Едва он пришел и обменялся с Мариалвой первыми взволнованными словами, она взяла его руки в свои и заявила:
— Я больше не могу, дорогой… Будь что будет, но я хочу быть твоей… Я знаю, что это нехорошо, но ничего не могу поделать.
Курио вытаращил глаза, он не был уверен, что правильно ее понял, и попросил повторить; она повторила то же самое, уже смелее. Пламя страсти сжигало ее, она попыталась тут же броситься ему на шею и подарить первый поцелуй, в котором до сих пор отказывала.
Курио на минуту заколебался, ведь он желал ее, желал бессонными ночами и сидя за столиком бара; он представлял себе, как они, не таясь, идут по улице и она клонит голову ему на плечо; в тумане хмельных паров он раздевал ее, любовался ее прекрасным телом в темных родинках и нежным животом. Он страстно желал ее и мучился этим желанием, однако стоически сносил все это, так как Мариалва с самого начала воздвигла непреодолимую преграду между его мечтами и действительностью. Ему еще не приходилось выбирать между любовью к Мариалве и верностью Мартину, другу и брату по вере. И вот сейчас она так сразу, без всякой подготовки, предлагает себя. Она готова на все, сделает, как он пожелает: или соединится с ним навеки, или, переспав с ним, вернется домой.
Курио с головой ушел в свои переживания, он чувствовал себя кустом на ветру, парусом шхуны, унесенной в бурное море. Перед ним Мариалва — больше ему никто не нужен. Но между ним и Мариалвой стоит Мартин. Что же делать? Не мог он поднять предательский кинжал против своего брата, а тем более нанести ему удар в спину. Нет, не мог!
— Мы не можем… — зарыдал он. — Это невозможно!
Это был крик отчаяния, смертный приговор, однако ничего иного он решить не мог.

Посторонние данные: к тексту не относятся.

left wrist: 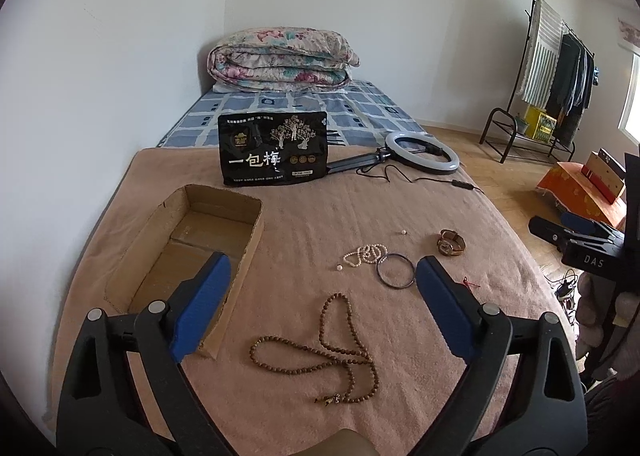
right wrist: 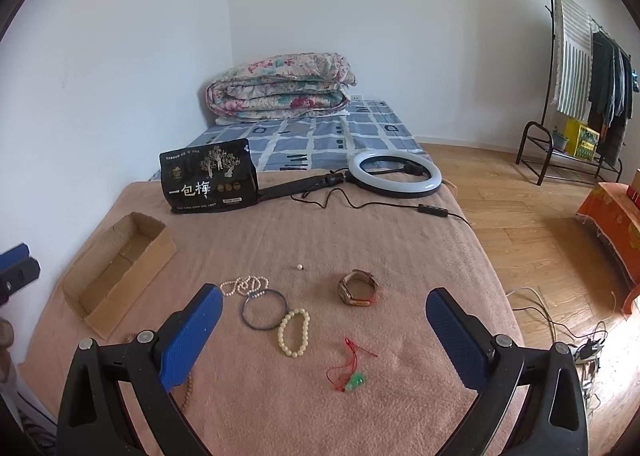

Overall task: Organize jewelry
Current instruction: 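Lower the left tool onto the brown bead strand while the right tool approaches the blue bangle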

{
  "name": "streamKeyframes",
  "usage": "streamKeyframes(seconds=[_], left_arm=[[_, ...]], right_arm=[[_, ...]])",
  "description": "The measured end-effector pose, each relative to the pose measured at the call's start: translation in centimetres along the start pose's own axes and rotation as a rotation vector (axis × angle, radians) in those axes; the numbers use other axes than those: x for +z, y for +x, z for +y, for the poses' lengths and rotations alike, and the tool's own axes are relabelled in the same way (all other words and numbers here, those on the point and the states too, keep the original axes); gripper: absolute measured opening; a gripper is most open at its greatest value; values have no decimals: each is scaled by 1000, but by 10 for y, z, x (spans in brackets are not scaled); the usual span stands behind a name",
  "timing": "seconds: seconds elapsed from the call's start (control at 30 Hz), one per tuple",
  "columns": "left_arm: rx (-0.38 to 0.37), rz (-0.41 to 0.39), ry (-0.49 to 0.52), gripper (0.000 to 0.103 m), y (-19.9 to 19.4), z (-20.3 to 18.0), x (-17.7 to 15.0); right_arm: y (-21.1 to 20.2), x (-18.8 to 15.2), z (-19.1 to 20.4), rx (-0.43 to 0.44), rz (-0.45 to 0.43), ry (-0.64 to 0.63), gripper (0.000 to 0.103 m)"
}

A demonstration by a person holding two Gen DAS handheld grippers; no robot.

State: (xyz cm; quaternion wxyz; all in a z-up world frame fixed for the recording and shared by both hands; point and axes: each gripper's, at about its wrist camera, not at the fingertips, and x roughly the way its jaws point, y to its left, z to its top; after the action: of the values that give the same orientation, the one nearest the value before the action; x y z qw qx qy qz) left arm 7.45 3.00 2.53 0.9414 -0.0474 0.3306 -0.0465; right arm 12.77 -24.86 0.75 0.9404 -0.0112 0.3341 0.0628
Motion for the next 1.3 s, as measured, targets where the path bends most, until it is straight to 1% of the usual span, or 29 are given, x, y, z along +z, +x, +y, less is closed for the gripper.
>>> streamKeyframes(seconds=[0.07, 0.2, 0.23, 0.33, 0.37, 0.43, 0.63, 0.8, 0.87, 0.97, 1.07, 1.2, 1.3], left_arm=[[-15, 21, -3, 89, 8, 1, -1], [-38, 67, -8, 88, 23, 6, -6], [-41, 83, -16, 86, 28, 8, -7], [-48, 129, -35, 80, 39, 14, -14], [-53, 146, -41, 80, 43, 16, -16], [-64, 168, -48, 79, 46, 16, -19], [-104, 222, -52, 79, 54, 10, -27], [-111, 253, -51, 79, 57, 5, -36], [-122, 277, -62, 79, 60, 4, -40], [-138, 318, -87, 79, 68, 4, -46], [-146, 351, -100, 77, 75, 3, -52], [-154, 380, -99, 76, 83, 1, -58], [-153, 405, -129, 76, 91, 5, -61]], right_arm=[[10, 5, 2, 14, 9, -1, 102], [38, 10, 9, 39, 43, -24, 101], [44, 10, 10, 48, 51, -24, 101], [68, 5, 11, 92, 107, -10, 96], [75, 3, 10, 101, 132, -3, 93], [85, 1, 9, 118, 164, 10, 92], [95, -4, 8, 131, 201, 13, 92], [101, -8, 9, 129, 228, 5, 92], [106, -10, 7, 128, 244, 13, 92], [116, -12, 7, 128, 270, 23, 90], [129, -13, 10, 144, 300, 30, 89], [149, -14, 18, 165, 344, 21, 88], [161, -16, 22, 169, 368, 15, 86]])
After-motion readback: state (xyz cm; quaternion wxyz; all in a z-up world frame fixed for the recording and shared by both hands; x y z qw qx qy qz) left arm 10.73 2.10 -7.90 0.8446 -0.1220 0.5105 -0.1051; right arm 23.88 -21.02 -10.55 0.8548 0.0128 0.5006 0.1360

Курио закрыл лицо руками; только что он погубил себя, лишился всякой надежды, но зато остался верным другом.
Этого Мариалва не ожидала, она не была готова к отказу. Она думала, что безмерно счастливый Курио сейчас же поведет ее в свою комнатушку в мансарде старинного дома у площади Позорного Столба. Она даже заранее решила, что будет сдерживать его порывы и лишь понемногу уступать, позволив в первый день только поцелуи и объятья, а доведя его страсть до предела, назначит второе свидание и уже тогда сделает своим любовником и отомстит Мартину. Но она столкнулась с нерушимой стойкостью Курио.

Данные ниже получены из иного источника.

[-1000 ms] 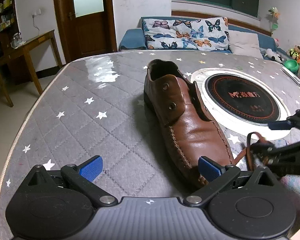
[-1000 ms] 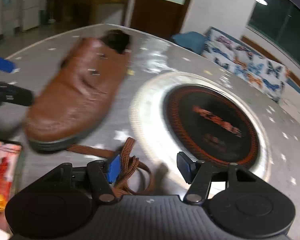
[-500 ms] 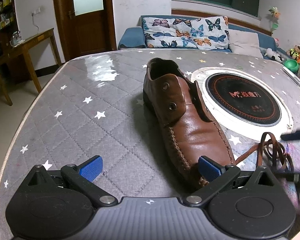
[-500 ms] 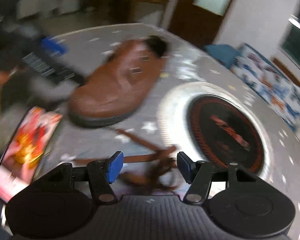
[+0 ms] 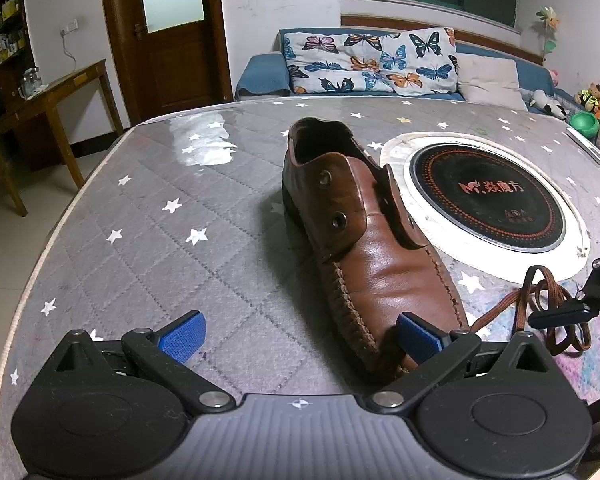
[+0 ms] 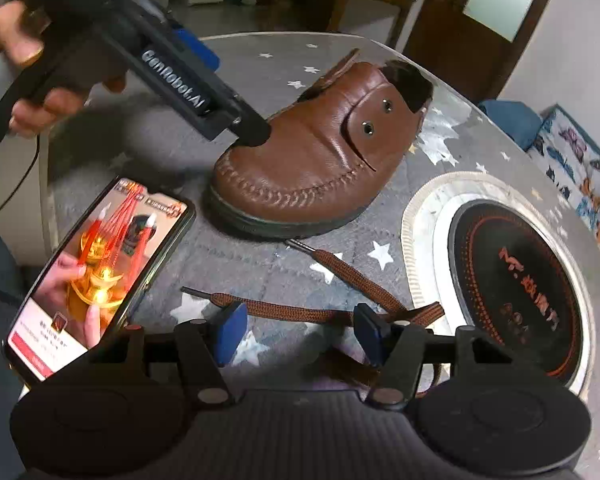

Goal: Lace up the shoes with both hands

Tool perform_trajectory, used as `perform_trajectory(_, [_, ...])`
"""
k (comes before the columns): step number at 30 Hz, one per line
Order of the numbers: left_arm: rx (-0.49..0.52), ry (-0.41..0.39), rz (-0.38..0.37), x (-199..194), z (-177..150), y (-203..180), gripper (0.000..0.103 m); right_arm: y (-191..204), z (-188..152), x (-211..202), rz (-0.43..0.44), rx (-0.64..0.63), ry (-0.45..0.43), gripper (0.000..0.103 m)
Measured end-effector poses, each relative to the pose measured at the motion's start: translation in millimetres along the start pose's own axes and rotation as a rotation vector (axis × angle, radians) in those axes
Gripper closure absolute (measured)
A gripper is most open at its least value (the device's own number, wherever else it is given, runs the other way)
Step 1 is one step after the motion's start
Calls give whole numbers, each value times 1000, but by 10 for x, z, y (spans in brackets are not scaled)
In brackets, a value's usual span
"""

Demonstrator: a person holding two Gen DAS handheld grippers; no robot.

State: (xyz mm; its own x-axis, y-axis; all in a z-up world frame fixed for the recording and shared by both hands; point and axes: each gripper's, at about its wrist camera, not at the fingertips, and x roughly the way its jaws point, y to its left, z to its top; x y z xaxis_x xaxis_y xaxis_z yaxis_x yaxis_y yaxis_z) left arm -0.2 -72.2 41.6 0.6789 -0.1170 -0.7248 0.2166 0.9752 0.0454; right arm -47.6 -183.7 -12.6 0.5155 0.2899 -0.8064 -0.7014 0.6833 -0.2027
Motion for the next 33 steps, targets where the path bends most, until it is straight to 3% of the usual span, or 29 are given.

Нет, говорил Курио, держа ее руки в своих, это невозможно. Между ними ничего не может быть, их любовь — это самопожертвование и отречение. Они лишь тогда смогут принадлежать друг другу, когда ее и Мартина перестанут связывать какие бы то ни было обязательства. Ведь она сама не раз говорила, что у нее по отношению к Мартину существует долг, он столько для нее сделал, и она не может ему изменить. Она не имеет права терять голову, как это случилось сейчас. Ни она, ни тем более он. Его дружба с Мартином началась очень давно, когда Курио, совсем маленький, просил милостыню и бегал с уличными мальчишками. А Мартин, пользовавшийся среди них авторитетом, взял новичка под свое покровительство и не позволил старшим дразнить и преследовать его. Тогда же вскоре выяснилось, что оба они исповедуют культ Ошалы: Мартин — Ошолуфы, старого Ошалы; Курио — Ошугиана, молодого Ошалы. Они не раз совершали вместе жертвоприношения, и мать святого проливала кровь священных животных на их головы. А однажды они вместе преподнесли Ошале козла, по-братски поделив расходы. Так неужели после этого он может лечь с женой Мартина, даже если пылает к ней страстной любовью? Нет, Мартин его брат, и он скорее убьет Мариалву и покончит с собой, но не сделает этого.